↓↓↓

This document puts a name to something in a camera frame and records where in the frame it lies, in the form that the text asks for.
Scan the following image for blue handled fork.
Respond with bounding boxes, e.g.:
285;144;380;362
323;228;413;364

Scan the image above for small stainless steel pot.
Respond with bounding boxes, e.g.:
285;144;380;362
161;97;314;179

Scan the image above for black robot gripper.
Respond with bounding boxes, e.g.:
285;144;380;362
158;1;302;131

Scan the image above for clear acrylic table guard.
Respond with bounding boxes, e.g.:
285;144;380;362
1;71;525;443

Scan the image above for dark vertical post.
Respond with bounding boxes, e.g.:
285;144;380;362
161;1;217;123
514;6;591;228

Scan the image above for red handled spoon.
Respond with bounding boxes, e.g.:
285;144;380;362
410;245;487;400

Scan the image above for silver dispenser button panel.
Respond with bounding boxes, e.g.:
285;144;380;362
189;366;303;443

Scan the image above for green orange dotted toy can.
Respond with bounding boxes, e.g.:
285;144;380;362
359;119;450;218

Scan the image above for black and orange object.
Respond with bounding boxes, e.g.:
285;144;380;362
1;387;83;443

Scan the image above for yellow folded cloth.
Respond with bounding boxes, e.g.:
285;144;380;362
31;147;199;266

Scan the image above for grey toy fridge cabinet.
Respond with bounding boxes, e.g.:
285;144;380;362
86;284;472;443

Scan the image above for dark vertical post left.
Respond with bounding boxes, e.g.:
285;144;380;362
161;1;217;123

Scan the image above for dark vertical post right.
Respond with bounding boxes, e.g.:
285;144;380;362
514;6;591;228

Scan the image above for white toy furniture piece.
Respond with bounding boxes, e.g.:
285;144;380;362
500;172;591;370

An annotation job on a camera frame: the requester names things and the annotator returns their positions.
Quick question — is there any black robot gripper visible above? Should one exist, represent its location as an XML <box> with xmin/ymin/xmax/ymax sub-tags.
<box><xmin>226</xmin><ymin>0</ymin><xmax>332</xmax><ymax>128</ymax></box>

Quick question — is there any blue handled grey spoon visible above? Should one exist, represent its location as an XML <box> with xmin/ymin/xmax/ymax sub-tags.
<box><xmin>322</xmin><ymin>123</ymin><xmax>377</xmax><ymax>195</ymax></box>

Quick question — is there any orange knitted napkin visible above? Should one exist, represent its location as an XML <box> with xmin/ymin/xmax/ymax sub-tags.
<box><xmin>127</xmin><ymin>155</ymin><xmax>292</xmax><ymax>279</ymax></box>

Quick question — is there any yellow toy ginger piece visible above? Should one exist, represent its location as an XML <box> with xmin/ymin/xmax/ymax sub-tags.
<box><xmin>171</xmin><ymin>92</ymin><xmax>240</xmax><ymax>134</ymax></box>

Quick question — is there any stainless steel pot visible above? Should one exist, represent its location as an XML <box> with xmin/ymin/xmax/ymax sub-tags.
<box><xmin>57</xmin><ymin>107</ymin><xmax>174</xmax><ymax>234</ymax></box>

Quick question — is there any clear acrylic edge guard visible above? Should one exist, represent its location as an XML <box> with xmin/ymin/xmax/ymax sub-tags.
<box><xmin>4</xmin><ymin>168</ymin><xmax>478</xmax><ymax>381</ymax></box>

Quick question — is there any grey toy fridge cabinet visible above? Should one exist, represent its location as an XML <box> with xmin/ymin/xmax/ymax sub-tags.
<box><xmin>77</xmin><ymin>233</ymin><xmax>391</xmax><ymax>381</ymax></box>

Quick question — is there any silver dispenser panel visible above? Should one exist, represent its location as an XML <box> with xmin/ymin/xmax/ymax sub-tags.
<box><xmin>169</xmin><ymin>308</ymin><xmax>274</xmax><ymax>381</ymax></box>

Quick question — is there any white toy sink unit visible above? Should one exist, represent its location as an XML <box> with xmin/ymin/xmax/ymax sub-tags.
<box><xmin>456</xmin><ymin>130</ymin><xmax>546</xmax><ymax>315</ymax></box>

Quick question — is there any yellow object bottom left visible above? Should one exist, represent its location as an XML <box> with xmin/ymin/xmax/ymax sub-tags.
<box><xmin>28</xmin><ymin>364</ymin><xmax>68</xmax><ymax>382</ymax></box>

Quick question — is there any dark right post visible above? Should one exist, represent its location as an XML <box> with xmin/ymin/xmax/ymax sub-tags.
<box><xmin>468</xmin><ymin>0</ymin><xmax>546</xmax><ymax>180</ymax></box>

↑↑↑

● PROBLEM DESCRIPTION
An exact repeat of all the entries above is required.

● RESULT OF THE EXERCISE
This document puts a name to something in a camera frame and records where in the frame it lies, in the form that the text asks for.
Scan the following image for blue handled fork.
Respond with bounding boxes, e.g.:
285;144;380;362
323;228;413;364

Scan the image above for small stainless steel pot.
Respond with bounding boxes, e.g.:
285;144;380;362
161;97;314;179

Scan the image above for black robot gripper.
Respond with bounding boxes, e.g.:
285;144;380;362
158;1;302;131

Scan the image above for clear acrylic table guard.
Respond with bounding boxes, e.g.:
285;144;380;362
1;71;525;443

Scan the image above for dark vertical post.
Respond with bounding boxes, e.g.:
285;144;380;362
161;1;217;123
514;6;591;228

Scan the image above for red handled spoon.
Respond with bounding boxes, e.g.:
285;144;380;362
410;245;487;400

Scan the image above for silver dispenser button panel.
Respond with bounding boxes, e.g.:
285;144;380;362
189;366;303;443

Scan the image above for green orange dotted toy can.
Respond with bounding boxes, e.g.:
285;144;380;362
359;119;450;218

Scan the image above for black and orange object.
Respond with bounding boxes, e.g.:
285;144;380;362
1;387;83;443

Scan the image above for yellow folded cloth.
Respond with bounding boxes, e.g.:
285;144;380;362
31;147;199;266

Scan the image above for grey toy fridge cabinet.
Respond with bounding boxes, e.g.:
285;144;380;362
86;284;472;443

Scan the image above for dark vertical post left.
Respond with bounding boxes, e.g.:
285;144;380;362
161;1;217;123

Scan the image above for dark vertical post right.
Respond with bounding boxes, e.g.:
285;144;380;362
514;6;591;228

Scan the image above for white toy furniture piece.
Respond with bounding boxes, e.g.:
285;144;380;362
500;172;591;370

An annotation job on a camera frame: the requester names things and the annotator returns their positions.
Quick question — is there any black robot gripper visible above? Should one exist, represent its location as an XML <box> with xmin/ymin/xmax/ymax sub-tags.
<box><xmin>226</xmin><ymin>0</ymin><xmax>332</xmax><ymax>128</ymax></box>

Quick question — is there any blue handled grey spoon visible above? Should one exist, represent its location as an XML <box> with xmin/ymin/xmax/ymax sub-tags.
<box><xmin>322</xmin><ymin>123</ymin><xmax>377</xmax><ymax>195</ymax></box>

Quick question — is there any orange knitted napkin visible above? Should one exist, represent its location as an XML <box> with xmin/ymin/xmax/ymax sub-tags.
<box><xmin>127</xmin><ymin>155</ymin><xmax>292</xmax><ymax>279</ymax></box>

Quick question — is there any yellow toy ginger piece visible above? Should one exist, represent its location as an XML <box> with xmin/ymin/xmax/ymax sub-tags.
<box><xmin>171</xmin><ymin>92</ymin><xmax>240</xmax><ymax>134</ymax></box>

Quick question — is there any stainless steel pot visible above? Should one exist, represent its location as an XML <box> with xmin/ymin/xmax/ymax sub-tags.
<box><xmin>57</xmin><ymin>107</ymin><xmax>174</xmax><ymax>234</ymax></box>

Quick question — is there any clear acrylic edge guard visible above? Should one exist, represent its location as an XML <box> with xmin/ymin/xmax/ymax sub-tags.
<box><xmin>4</xmin><ymin>168</ymin><xmax>478</xmax><ymax>381</ymax></box>

Quick question — is there any grey toy fridge cabinet visible above? Should one exist, represent its location as an XML <box> with xmin/ymin/xmax/ymax sub-tags.
<box><xmin>77</xmin><ymin>233</ymin><xmax>391</xmax><ymax>381</ymax></box>

Quick question — is there any silver dispenser panel visible above? Should one exist, represent its location as an XML <box> with xmin/ymin/xmax/ymax sub-tags.
<box><xmin>169</xmin><ymin>308</ymin><xmax>274</xmax><ymax>381</ymax></box>

Quick question — is there any white toy sink unit visible above? Should one exist, represent its location as an XML <box> with xmin/ymin/xmax/ymax sub-tags.
<box><xmin>456</xmin><ymin>130</ymin><xmax>546</xmax><ymax>315</ymax></box>

Quick question — is there any yellow object bottom left visible above? Should one exist, represent its location as an XML <box> with xmin/ymin/xmax/ymax sub-tags.
<box><xmin>28</xmin><ymin>364</ymin><xmax>68</xmax><ymax>382</ymax></box>

Quick question — is there any dark right post visible above? Should one exist, represent its location as an XML <box> with xmin/ymin/xmax/ymax sub-tags.
<box><xmin>468</xmin><ymin>0</ymin><xmax>546</xmax><ymax>180</ymax></box>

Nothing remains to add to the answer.